Task objective →
Please state how many lines below include the word "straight"; the reply should be the number only.

Information provided →
◆ ◆ ◆
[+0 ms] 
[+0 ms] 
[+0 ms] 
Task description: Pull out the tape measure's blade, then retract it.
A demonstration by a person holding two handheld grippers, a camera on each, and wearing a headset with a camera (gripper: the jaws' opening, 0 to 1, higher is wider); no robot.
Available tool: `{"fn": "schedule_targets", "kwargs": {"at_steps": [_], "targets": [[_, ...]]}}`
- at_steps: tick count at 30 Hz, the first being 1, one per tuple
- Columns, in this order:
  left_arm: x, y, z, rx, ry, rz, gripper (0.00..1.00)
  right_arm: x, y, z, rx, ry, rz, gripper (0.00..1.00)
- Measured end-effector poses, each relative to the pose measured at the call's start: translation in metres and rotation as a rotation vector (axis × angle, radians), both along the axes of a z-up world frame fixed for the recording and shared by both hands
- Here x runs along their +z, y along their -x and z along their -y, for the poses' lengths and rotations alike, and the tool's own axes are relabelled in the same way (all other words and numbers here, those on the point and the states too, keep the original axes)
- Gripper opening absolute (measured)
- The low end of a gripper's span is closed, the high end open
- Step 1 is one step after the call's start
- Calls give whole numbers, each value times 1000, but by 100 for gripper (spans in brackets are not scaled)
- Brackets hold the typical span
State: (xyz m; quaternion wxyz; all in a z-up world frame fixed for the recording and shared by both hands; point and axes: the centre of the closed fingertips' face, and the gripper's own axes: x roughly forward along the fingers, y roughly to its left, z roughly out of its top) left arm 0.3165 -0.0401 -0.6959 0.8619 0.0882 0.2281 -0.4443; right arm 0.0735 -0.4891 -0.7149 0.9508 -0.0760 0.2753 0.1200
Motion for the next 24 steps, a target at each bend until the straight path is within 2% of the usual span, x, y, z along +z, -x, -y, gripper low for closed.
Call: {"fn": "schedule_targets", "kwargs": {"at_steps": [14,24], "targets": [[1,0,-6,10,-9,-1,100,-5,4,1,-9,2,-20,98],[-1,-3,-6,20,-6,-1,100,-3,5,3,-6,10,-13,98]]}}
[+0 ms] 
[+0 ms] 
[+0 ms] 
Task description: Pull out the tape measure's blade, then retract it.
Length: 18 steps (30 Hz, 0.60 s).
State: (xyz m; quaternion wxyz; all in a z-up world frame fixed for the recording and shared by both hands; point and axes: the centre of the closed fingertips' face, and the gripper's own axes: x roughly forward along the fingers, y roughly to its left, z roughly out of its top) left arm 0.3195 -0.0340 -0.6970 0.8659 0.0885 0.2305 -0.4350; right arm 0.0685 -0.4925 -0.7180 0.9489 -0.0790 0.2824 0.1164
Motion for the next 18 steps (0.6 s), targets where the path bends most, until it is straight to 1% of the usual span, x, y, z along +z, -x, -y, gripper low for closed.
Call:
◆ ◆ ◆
Output →
2